--- Your assignment ---
Say how many lines below have "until" in them, giving the number alone.

--- Provided entries ---
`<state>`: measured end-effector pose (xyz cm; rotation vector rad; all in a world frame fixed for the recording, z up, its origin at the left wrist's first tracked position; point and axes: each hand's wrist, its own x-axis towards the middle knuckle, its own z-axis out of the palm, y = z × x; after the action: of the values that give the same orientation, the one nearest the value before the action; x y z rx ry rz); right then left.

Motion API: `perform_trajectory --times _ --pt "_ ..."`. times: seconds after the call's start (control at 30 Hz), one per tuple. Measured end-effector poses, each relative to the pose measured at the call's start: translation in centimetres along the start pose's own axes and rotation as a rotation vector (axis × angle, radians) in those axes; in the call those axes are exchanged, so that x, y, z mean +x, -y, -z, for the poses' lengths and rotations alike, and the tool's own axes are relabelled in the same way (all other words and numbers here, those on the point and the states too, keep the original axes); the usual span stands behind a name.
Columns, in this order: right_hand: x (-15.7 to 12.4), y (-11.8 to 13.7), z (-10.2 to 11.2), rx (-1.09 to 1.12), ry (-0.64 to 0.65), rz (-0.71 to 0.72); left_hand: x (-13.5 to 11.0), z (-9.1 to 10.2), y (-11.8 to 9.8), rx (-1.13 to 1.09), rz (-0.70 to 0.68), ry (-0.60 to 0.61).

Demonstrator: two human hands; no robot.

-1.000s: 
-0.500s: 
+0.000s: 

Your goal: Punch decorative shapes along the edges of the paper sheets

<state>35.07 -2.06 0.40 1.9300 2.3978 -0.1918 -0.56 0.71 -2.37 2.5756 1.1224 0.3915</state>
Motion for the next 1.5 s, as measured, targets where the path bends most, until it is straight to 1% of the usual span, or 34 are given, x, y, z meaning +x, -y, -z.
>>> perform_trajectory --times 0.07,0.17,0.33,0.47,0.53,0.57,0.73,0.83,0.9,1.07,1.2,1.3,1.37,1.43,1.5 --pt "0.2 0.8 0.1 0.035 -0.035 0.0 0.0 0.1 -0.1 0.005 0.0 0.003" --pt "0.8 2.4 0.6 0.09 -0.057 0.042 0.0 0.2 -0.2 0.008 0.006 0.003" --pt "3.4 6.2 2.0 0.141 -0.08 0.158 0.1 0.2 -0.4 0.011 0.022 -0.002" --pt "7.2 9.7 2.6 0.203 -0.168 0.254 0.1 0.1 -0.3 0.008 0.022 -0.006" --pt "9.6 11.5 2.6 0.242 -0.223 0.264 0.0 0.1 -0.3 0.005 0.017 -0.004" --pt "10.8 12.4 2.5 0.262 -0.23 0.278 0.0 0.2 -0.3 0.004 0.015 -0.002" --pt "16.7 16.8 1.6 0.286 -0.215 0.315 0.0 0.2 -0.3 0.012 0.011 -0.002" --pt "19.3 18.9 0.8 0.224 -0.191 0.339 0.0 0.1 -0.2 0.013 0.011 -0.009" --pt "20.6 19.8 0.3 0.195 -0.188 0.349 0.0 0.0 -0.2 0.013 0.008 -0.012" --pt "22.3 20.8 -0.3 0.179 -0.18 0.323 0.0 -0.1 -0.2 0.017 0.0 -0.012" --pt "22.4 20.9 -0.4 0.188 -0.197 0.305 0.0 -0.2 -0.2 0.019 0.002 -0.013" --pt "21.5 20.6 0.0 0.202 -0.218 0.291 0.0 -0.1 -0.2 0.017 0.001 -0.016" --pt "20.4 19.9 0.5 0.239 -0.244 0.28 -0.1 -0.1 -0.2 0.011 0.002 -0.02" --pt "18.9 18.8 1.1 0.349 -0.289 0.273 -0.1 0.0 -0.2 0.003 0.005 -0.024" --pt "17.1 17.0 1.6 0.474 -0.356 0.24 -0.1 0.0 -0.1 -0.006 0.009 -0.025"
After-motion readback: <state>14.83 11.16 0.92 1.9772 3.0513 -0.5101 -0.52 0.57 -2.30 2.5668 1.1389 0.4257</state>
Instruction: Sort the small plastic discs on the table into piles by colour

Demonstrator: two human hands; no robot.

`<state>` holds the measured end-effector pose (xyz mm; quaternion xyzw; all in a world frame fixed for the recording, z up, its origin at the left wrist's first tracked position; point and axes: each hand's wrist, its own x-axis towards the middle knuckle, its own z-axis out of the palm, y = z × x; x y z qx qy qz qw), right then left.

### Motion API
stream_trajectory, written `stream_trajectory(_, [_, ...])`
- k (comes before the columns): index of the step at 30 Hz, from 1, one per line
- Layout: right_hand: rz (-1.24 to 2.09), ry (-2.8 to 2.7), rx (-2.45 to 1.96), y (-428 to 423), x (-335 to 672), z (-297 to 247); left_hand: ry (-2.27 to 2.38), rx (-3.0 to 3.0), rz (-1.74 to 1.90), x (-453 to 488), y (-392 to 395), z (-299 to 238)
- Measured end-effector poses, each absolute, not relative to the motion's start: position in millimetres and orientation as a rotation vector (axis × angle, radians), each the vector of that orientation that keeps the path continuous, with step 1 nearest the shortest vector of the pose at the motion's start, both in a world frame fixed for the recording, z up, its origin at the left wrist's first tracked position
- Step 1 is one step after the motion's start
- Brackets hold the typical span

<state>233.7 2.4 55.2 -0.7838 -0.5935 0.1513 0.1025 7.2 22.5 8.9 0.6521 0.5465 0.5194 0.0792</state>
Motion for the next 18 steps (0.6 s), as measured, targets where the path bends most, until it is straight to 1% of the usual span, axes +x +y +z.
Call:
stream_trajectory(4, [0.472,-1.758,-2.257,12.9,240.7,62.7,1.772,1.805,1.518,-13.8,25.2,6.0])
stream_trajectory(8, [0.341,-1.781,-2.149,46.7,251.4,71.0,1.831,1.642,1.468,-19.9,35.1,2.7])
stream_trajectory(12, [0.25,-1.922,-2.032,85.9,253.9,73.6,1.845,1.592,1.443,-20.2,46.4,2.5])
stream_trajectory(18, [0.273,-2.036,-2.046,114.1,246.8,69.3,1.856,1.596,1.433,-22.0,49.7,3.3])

--- Result of this exercise ---
2